Fig. 7: Dynamic tensile loading of 3D engineered tendon and fibrocartilage tissues activates mechanotransduction markers.
figure 7

a Schematic of experimental design. Gels were dynamically loaded at D17. b Successful generation of contracted 3D cell-seeded gels in custom PDMS dishes at D17. c Whole-mount ScxGFP fluorescence imaging of 3D gels at D17. d Quantification of gel contraction (n = 12 independent gels, one-way ANOVA with Tukey’s posthoc tests). Data represented as mean ± SD. e Validation of % elongation experienced by 3D gels with bioreactor loading (n = 3 independent gels, Pearson’s correlation). f Real-time qPCR analysis of known mechanotransduction markers with 4 h of dynamic loading (n = 4 independent gels, one-way ANOVA with Fisher’s LSD tests). Data represented as mean ± SD. *p < 0.05, **p < 0.01, ***p < 0.001, ****p < 0.0001. Source data are provided as a source data file.

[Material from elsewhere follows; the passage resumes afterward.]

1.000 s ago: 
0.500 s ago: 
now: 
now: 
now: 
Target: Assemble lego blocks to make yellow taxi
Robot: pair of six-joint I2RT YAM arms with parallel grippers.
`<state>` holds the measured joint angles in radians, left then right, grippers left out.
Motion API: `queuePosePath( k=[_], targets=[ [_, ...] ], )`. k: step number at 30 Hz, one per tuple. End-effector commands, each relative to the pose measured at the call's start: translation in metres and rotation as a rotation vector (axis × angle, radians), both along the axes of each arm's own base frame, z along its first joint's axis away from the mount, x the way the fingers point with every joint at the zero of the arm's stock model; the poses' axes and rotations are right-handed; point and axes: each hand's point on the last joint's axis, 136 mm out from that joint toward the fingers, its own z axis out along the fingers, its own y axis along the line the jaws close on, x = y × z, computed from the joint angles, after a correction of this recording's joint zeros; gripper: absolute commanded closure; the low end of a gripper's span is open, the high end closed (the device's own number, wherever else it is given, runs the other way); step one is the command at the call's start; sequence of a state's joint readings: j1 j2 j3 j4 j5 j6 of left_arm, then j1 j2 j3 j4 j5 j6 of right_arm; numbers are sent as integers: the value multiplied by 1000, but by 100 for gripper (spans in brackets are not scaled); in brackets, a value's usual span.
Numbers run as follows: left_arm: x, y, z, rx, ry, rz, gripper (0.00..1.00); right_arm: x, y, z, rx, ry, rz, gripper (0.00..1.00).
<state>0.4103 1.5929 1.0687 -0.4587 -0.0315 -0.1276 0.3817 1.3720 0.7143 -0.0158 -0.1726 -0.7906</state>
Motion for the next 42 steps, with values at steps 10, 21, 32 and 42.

Dynamic tensile loading of 3D engineered tissues activate mechanotransduction pathways

During embryogenesis, contractile muscle forces play a critical role in tendon and fibrocartilage development63,64,65. To determine whether our engineered 3D tissues respond to mechanical loading, we adapted the STREX Cell Stretching System by designing 3D-printed molds to create custom PDMS dishes (Fig. 7a). D6 PM cell-seeded constructs were then generated and cultured within these dishes, which could be mounted onto the bioreactor system for dynamic tensile loading. Gels cultured within the custom dishes showed normal contraction and successful induction of ScxGFP (Fig. 7a–c). We validated the bioreactor for 3D gels by testing a range of bioreactor inputs (2–15% stretch, 0.5 Hz) comparing elongation experienced by the gels against applied inputs. Image analysis showed a linear correlation of gel elongation with increasing applied stretch (R2 = 0.96, Fig. 7d). Four hours of dynamic loading at 6% gel elongation (which is within the physiologic range for tendons in vivo66) resulted in upregulation of known mechanotransduction markers for both CD1530 (Wwtr1, Mrtfa) and AGN 193109 (Yap1, Wwtr1, Trpv4, Mrtfa) conditions, while 3% loading had no effect. These results establish a platform for studying tendon developmental mechanobiology.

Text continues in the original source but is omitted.